News and Mailing lists almost back

Angelo and Alex managed to get the Alex's news spool to finally import into INN, so we just need to configure the news server and plug in the spools and we should be all set.

I'm working on getting mailman back up; we don't have the lists anymore, so people are going to have to subscribe themselves when it does come back up.

Progress report

Mail delivery is online and the spools have emptied down. Last I checked, there were about 40 messages in the queue (out of a total of ~18k that we started with).

Mail submission is working, you should be able to send mail both local and via authenticated ssl if you're remote. There does seem to be a configuration problem causing fury and maybe others to reject, looks like IPv6 config.
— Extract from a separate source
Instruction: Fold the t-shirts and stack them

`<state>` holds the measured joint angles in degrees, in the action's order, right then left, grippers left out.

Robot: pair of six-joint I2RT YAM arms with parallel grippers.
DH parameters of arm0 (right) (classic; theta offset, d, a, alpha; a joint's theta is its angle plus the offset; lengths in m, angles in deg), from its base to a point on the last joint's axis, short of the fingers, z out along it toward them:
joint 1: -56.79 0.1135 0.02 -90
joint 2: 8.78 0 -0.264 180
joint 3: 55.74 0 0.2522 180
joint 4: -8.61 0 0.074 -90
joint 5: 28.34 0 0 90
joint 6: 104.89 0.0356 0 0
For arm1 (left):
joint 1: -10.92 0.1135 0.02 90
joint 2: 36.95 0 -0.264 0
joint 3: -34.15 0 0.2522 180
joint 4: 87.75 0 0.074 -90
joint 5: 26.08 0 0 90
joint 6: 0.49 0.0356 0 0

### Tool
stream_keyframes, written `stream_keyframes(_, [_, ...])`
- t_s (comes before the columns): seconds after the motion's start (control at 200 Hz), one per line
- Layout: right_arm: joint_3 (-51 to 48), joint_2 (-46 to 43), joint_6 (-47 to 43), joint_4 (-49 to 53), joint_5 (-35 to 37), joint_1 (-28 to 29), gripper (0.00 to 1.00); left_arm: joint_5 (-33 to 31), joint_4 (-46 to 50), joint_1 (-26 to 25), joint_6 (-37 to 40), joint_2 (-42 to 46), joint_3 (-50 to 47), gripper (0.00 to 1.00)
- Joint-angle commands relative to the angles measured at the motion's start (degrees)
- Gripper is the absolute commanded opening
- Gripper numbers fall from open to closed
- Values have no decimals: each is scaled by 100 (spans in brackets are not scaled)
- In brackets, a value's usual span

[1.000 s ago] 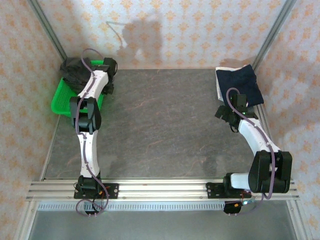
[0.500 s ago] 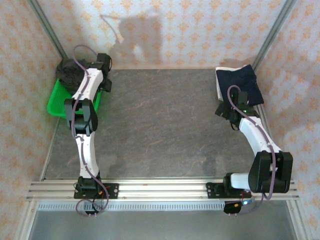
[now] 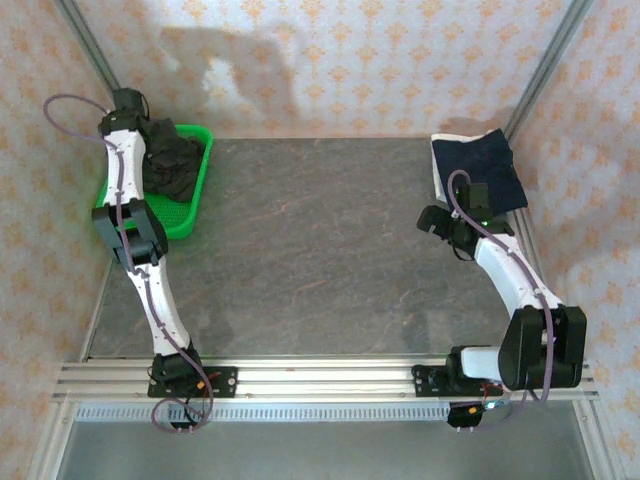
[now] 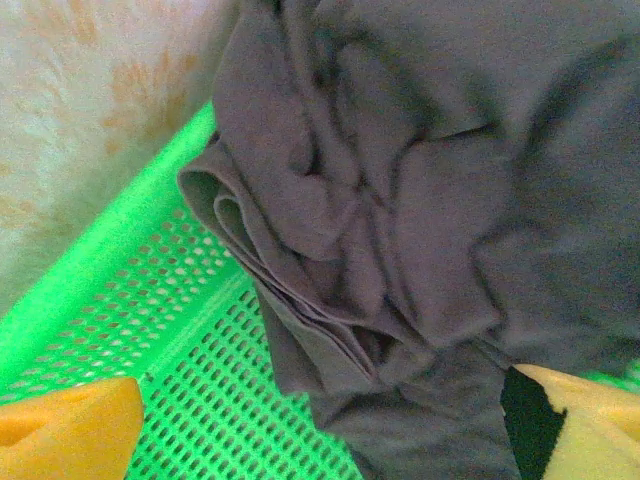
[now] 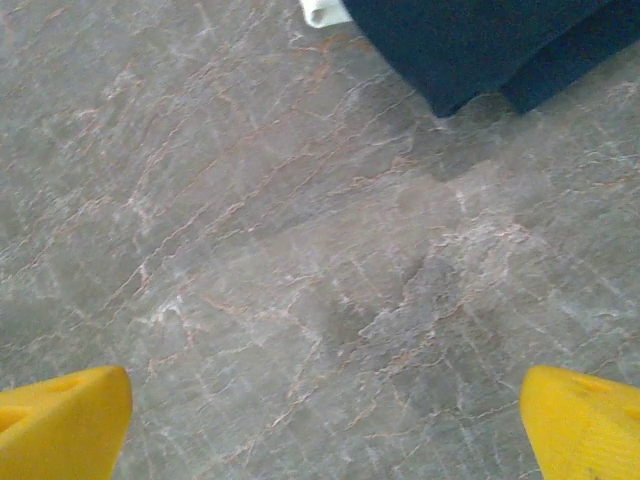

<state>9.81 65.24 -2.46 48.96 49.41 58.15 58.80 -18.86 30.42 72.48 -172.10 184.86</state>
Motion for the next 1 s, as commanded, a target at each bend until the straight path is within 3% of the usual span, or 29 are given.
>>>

We're looking into it.

IMAP and POP are online. SASL was crashing because it was linked against the wrong version of kerberos. Dan W. got that fixed, thankfully.

None of the fancy filtering stuff is online - OpenSPF, SpamAssassin-via-start-settings, Greylisting, Amavis/ClamAV are all out right now. We'll be working on this tonight.

Mailing lists are gone, newsmail/mailnews are gone. We'll be rebuilding those soonish.

News is progressing. Angelo managed to get the old DNEWS spools running on a test machine. We'll start to get INN installed on whitefox and migrate the spools to that. More progress on that sometime between tonight and Sunday.

Alex Grant is fighting with getting his news cache into a test server to be able to import them into the new news server, but we have the raw data so it's just a matter of getting it imported. Worst comes to worse, there are several hard ways to do it.

Delivery onlinish

The delivery half of mail is running, draining out the relay. Whitefox's 60.19 ip is still firewalled, letting the relay finish first. Once that happens, we'll unfirewall it.

Imap and pop should be kinda up. Mail submission is still down right now.

Mail delivery almost ready

We're nearing the final stages of having mail /delivery/ back online, with several caveats.

We will have procmail processing; spamassassin, nmh, razor-agents are installed and look like they're working.

All of the other crazy configuration stuff we had - openspf, greylisting, amavis/clamav and such will not be in. We're going for simple for now.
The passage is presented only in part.